Green fluorescent protein based whole cell bacterial biosensor for the detection of bioavailable heavy metals in soil environment

A Green fluorescent protein (GFP) based whole cell bacterial biosensor was prepared using a bacterial strain sensitive to several heavy metals in order to detect bioavailable heavy metals in soils. The transformant, named as Bacillus megaterium VR1 was immobi-lized in silica matrix using sol-gel technology, and optimized for its effective pH range, cell density, exposure time, and storage stability. The lowest detection limit (LOD) for each metal was also determined. The pH range for the bacterial strain was found to be between pH 5-8.5. The optimum exposure time for the transformed bacterial strain to respond to the lowest tested concentration of heavy metal at 25% of inhibition compared to the control was determined as 4 h, 4 h, and 7 h, for Cd, Cu and Zn, respectively. SiNa/LUDOX 1/1 was selected as the optimum immobilization matrix. Storage up to 2 weeks did not show any reduction in the fluorescence in all the matrices. The linear range of the whole cell bacterial biosensor was determined as 0-10; 0-20 and 0-100 mg/L for Cd, Cu and Zn respectively.

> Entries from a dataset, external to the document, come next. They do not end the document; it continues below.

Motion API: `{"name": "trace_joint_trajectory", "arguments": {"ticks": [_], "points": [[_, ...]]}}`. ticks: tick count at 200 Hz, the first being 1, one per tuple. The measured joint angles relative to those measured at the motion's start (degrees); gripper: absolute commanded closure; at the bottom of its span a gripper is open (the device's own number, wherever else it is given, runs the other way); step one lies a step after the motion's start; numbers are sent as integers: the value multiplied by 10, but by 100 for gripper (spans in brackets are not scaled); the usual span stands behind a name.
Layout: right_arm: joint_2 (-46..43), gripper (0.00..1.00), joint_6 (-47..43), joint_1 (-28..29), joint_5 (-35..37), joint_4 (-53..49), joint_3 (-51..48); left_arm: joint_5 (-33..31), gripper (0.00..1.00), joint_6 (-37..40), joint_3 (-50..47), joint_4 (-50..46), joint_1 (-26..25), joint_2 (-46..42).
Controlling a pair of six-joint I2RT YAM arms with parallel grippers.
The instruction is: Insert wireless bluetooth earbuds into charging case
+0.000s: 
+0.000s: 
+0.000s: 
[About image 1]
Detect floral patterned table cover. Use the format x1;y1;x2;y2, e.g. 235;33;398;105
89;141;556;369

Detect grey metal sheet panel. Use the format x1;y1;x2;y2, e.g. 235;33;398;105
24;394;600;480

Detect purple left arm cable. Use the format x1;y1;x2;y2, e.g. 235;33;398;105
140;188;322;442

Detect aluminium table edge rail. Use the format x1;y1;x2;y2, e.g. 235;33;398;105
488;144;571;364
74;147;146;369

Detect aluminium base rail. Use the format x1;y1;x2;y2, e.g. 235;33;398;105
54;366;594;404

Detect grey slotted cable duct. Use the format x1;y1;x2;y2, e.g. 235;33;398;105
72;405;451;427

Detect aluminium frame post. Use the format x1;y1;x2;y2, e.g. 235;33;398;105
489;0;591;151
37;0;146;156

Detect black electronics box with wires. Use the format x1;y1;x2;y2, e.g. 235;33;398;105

The lowest detection limit was determined as 1.42 x 10(-4), 3.16 x 10(-4), and 2.42 x 10(-4) mg/L for Cd, Cu and Zn, respectively. (C) 2021 Elsevier B.V. All rights reserved.

Automated summary

A GFP-based whole cell bacterial biosensor was developed to detect bioavailable heavy metals in soils, using Bacillus megaterium VR1 strain immobilized in silica matrix. Optimal conditions such as pH range, exposure time, and storage stability were optimized, with lowest detection limits determined for each metal. Storage stability up to 2 weeks was shown, and linear ranges of detection were determined for Cd, Cu, and Zn.